La Syrie lance la plateforme Labaeik pour les demandes touristiques, les réclamations et un meilleur contrôle des services
Le ministère syrien du Tourisme a relancé un centre centralisé de soutien touristique et de réclamations sous la nouvelle identité Labaeik, le présentant comme le point de contact officiel pour les demandes, commentaires, propositions et signalements liés aux services touristiques. Selon l’annonce du ministère relayée par Zawya, la plateforme est conçue comme un système unique destiné à suivre la qualité du service, à répondre plus rapidement aux réclamations et à gérer de manière plus systématique l’expérience des visiteurs en Syrie. Le lancement intervient à l’approche de la saison touristique estivale, à un moment où les autorités syriennes cherchent à rétablir la confiance dans un secteur qui a été gravement touché pendant des années par la guerre, les dommages aux infrastructures, les sanctions et la réduction du trafic international. D’après l’annonce, Labaeik devrait remplacer les canaux fragmentés de réception des réclamations par une procédure institutionnelle centralisée dans laquelle chaque dossier est enregistré, suivi et traité jusqu’à sa résolution. Cela donne à l’administration touristique un outil qui n’est pas seulement orienté vers les réclamations individuelles, mais aussi vers la collecte de données sur les points faibles de l’offre, les prix, le comportement des employés et le fonctionnement des établissements touristiques.
Un point de contact unique pour les visiteurs et les habitants
Selon les informations publiées par le ministère du Tourisme, Labaeik est destiné aux visiteurs, aux habitants et aux parties prenantes du secteur touristique qui souhaitent signaler un problème, poser une question ou envoyer une proposition. La plateforme est accessible par la ligne téléphonique spéciale 011137, le numéro WhatsApp +963 934137137, l’adresse électronique 137@mots.gov.sy ainsi qu’en personne auprès de la Direction de la qualité et des normes. Le ministère indique que chaque cas est formellement enregistré et suivi dans le cadre d’une procédure clairement définie, avec possibilité de suivi et d’escalade vers les services compétents. En pratique, cela devrait signifier que les réclamations concernant les prix, la qualité de l’hébergement, les services de restauration, le comportement du personnel ou les conditions générales dans les établissements touristiques ne sont pas traitées de manière informelle et au cas par cas, mais au moyen d’un système qui laisse une trace administrative. Une telle approche est particulièrement importante dans les secteurs où la confiance des clients se construit sur la prévisibilité, la rapidité de réponse et le sentiment qu’une réclamation a réellement été examinée.

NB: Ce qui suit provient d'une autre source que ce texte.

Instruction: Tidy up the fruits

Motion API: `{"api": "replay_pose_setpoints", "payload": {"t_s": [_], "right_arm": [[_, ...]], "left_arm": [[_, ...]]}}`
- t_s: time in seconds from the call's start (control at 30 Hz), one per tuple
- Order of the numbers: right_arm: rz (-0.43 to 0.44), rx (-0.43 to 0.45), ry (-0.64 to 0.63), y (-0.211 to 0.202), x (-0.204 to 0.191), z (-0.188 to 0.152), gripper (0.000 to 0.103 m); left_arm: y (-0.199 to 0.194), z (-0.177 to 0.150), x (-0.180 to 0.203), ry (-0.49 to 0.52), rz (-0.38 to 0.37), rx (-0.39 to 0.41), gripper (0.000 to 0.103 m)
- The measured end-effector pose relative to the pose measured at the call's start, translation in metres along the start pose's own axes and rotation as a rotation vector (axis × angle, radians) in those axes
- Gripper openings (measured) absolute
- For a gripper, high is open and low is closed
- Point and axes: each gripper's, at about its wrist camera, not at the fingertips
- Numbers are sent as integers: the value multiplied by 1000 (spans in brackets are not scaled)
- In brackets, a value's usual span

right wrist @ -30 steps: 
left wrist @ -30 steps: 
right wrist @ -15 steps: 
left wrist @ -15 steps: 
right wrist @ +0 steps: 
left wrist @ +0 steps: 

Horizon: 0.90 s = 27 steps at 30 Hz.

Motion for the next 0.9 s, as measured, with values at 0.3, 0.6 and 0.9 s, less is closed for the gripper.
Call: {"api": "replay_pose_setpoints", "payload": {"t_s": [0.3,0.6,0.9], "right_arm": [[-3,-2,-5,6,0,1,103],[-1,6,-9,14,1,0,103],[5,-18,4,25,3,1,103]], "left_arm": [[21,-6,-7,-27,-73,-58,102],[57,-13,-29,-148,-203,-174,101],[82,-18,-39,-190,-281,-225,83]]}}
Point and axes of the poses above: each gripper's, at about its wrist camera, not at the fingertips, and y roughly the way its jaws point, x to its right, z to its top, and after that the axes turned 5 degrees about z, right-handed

Le ministre du Tourisme Mazen Al Salhani a déclaré, selon l’annonce du ministère, que Labaeik reflète un changement institutionnel plus large dans la manière dont les autorités s’adressent aux visiteurs et aux parties prenantes du tourisme. Selon ses mots, l’objectif n’est pas seulement d’accélérer les réponses aux demandes, mais d’établir un cadre plus responsable et plus transparent qui transforme les retours d’information en améliorations mesurables de la qualité du service et de l’expérience des visiteurs. Le ministère s’attend à ce que la plateforme serve également de source d’enseignements opérationnels et d’indicateurs sectoriels, car les dossiers collectés pourront montrer où les problèmes apparaissent le plus souvent. Ces données peuvent être utiles aux services d’inspection, à l’octroi de licences aux établissements, à la formation du personnel et à la planification des investissements dans l’infrastructure touristique. Si le système est appliqué de manière cohérente, Labaeik pourrait devenir l’un des instruments les plus importants dans le rétablissement des standards du tourisme syrien.
La plateforme arrive au moment d’une relance annoncée du secteur touristique
Le lancement de Labaeik s’inscrit dans une tentative plus large des autorités syriennes de refaire du tourisme un pilier économique visible. Selon des données antérieures publiées par le ministère du Tourisme et relayées par des médias régionaux, les arrivées de touristes arabes et étrangers au cours de la période de janvier à novembre 2025 ont augmenté de 80 pour cent par rapport à la même période de 2024, tandis que le nombre total de visiteurs, y compris les Syriens, les Arabes et les étrangers, a progressé de 18 pour cent pour atteindre 3,56 millions. Ces données montrent une croissance de l’intérêt, mais elles doivent être considérées dans le contexte plus large d’une base très faible après des années de conflit et de perturbations du transport. Le tourisme ne se reconstruit pas seulement par l’augmentation du nombre d’arrivées ; pour une reprise durable, il faut la sécurité, une connectivité de transport fiable, des règles commerciales claires, une infrastructure fonctionnelle et la confiance dans les institutions. C’est précisément pourquoi la question de la qualité du service, que Labaeik place au centre, est devenue une partie importante de la stratégie touristique officielle.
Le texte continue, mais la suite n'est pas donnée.